Your task:
If a line in the material below has the string "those", copy it out.

Data excerpt:
────────

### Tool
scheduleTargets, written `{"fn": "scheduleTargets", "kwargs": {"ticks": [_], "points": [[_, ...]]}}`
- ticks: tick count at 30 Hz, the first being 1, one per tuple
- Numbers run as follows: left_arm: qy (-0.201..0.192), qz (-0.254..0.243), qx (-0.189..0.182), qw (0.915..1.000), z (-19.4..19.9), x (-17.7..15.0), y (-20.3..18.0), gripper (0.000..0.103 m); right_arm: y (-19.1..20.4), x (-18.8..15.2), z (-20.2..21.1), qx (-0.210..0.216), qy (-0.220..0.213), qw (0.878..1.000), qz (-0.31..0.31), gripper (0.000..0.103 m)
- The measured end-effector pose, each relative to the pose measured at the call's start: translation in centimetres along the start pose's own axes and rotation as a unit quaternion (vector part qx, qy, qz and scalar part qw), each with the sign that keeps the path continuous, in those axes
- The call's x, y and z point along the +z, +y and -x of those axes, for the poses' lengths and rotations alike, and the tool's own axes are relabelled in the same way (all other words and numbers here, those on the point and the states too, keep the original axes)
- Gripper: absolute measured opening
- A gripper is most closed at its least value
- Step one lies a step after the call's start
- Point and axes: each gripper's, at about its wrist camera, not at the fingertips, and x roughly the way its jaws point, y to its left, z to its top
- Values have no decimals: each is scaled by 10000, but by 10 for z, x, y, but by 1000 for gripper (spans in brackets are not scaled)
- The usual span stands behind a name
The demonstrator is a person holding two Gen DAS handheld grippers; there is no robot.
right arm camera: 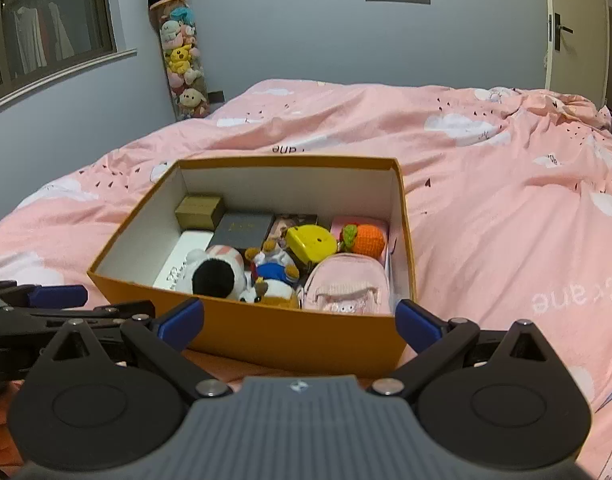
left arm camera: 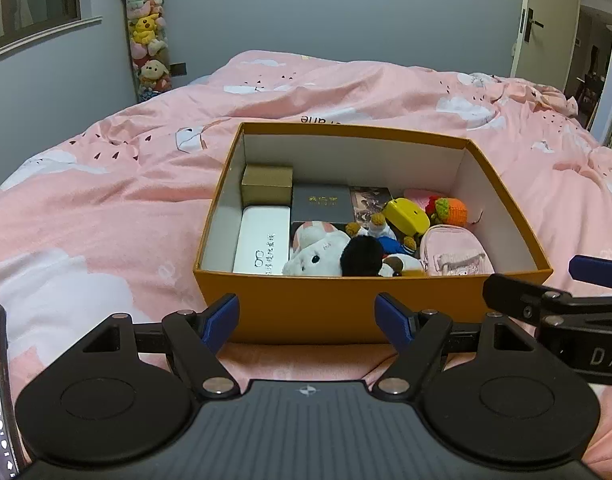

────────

Problem solution:
- The measured end-effector pose, each relative to the pose measured at the call's start: translation in centimetres along the start pose's own axes and rotation as a unit quaternion (vector part qx, qy, qz and scalar part qw), each with the sign that keeps the path continuous, in those axes
- The call's x, y and z point along the +z, +y and -x of those axes, for the poses' lengths and rotations alike, and the tool's own axes are relabelled in the same way (all other words and numbers here, those on the point and the states too, keep the original axes)

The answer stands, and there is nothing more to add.